El humo impregnaba las paredes del garito. Las cortinas de El Capri yacían ennegrecidas. Todos los años, por el mes de septiembre, Peter daba cuatro brochazos a los intramuros del pecado. Era la España de los ochenta. Una España que resucitaba tras cuarenta años de Nodos, sotanas y tricornios. En ese país de movidas callejeras, farándula y noches a deshora; el humo del tabaco inundaba nuestras vidas. Recuerdo que Malboro, Ducados y Fortuna eran las marcas líderes de la época. Una época, como les digo, donde las cajetillas oscilaban entre las cien y las doscientas pesetas. Fumar era una cuestión cotidiana. Fumaban los maestros y los banqueros. Fumaban los chatarreros, los abogados y las peluqueras. Fumaba el hijo de Juanito, el sobrino de Mariana y el cuñado de Jacinto. Se fumaba en cualquier tipo de lugares. Era la España de las colillas. De colillas apuradas y manchadas de carmín. De colillas blancas y amarillas. Y de colillas que provocaban dientes amarillos y cánceres de pulmón.
Aquella noche, El Capri estaba repleto. De fondo sonaba el "sufre mamón" de los Hombres G. Allí estaba yo. Solo y con las gafas empañadas por el humo del tabaco. En la barra, habitaban ceniceros llenos de colillas y restos de ceniza. Recuerdo que Gabriela apagaba sus Ducados en la taza del café. Allí, mezclado con los restos de cafeína, ahogaba sus colillas. Colillas manchas de rojo y aplastadas. Colillas de cigarros impolutos. De cigarros bien prensados y apretados en el interior de la caja. Cada cigarro, me decía Jacinto – un señor que falleció a causa de tanta nicotina -, encierra un cúmulo de pensamientos. Detrás de cada calada se esconden sapos y serpientes que cabalgan por nuestras alcantarillas. Hay caladas y caladas. Hay caladas manchadas de pensamientos impuros. Caladas de relajación tras terminar una larga jornada. Y caladas de nerviosismo, y desesperación, a las puertas de un quirófano. Aquella noche, me venían a la mente las colillas que yacían a las puertas del tanatorio. Más que colillas eran restos de cigarrillos inacabados. De cigarrillos de dos o tres caladas. Las suficientes para paliar el ruido de cigarras que recorren los intestinos.

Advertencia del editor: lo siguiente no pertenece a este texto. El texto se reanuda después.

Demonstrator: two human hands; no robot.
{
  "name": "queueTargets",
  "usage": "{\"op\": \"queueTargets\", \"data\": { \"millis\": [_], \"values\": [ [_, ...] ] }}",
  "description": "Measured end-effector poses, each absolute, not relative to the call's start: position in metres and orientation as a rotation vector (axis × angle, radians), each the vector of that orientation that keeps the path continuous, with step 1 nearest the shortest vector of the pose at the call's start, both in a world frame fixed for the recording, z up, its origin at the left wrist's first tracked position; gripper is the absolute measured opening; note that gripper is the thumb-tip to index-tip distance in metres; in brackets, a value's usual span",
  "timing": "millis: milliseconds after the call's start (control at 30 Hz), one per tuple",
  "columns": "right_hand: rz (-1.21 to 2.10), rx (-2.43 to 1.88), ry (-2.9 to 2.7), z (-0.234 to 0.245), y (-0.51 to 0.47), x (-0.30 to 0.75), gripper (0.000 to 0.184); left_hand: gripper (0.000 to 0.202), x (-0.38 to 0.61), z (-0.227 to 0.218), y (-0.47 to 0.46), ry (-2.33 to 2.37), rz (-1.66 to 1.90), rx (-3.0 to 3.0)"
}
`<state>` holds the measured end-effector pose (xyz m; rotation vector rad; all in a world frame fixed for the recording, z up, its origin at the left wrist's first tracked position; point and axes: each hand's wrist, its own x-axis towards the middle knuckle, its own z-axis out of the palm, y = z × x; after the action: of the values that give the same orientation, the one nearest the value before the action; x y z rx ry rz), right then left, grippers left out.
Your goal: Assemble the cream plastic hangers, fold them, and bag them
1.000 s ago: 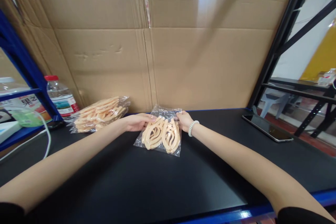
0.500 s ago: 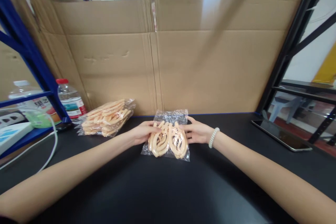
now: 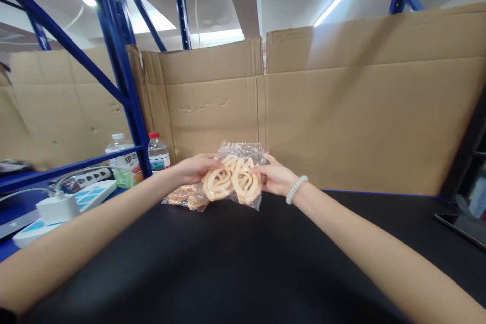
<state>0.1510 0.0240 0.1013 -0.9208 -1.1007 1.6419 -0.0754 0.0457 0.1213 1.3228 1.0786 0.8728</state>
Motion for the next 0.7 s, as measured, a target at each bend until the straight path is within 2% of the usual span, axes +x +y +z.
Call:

Don Manolo era un fumador empedernido. Fumaba en las clases de matemáticas. Y lo hacía mientras corregíamos sus ejercicios. Entre ecuación y ecuación, insuflaba nicotina y alquitrán. Recuerdo que cogía el cigarrillo de una forma peculiar. Sus dedos amarillos manchaban las tizas de olor a tabaco. La sala de profesores era una nube de niebla espesa. Tanto que algunos adolescentes tosían al pasar por el pasillo. El tabaco estaba a la orden del día. Algunos padres les decían a sus hijos que no fumaran. Se lo decían entre calada y calada. Existía mucha demagogia en esa España de doble moral. En una España de coches con cenicero, ventanillas manuales y relaciones cara a cara. Recuerdo aquel Seat de Carmelo. De tapicería llena de agujeros por los descuidos de copilotos fumadores. Las alfombrillas emergían repletas de ceniza y el cenicero lleno de colillas. De colillas de Ducados. Unas más largas y otras más cortas. Todas revueltas como si fueran una sopa de tallarines. En el asiento de atrás, María bajaba la ventanilla. De caladas largas y apuradas. Recuerdo que exhalaba el humo, de su boca, en forma de aros. Aros de cebolla que se perdían en la carretera. En carreteras solitarias con arcenes cubiertos de colillas.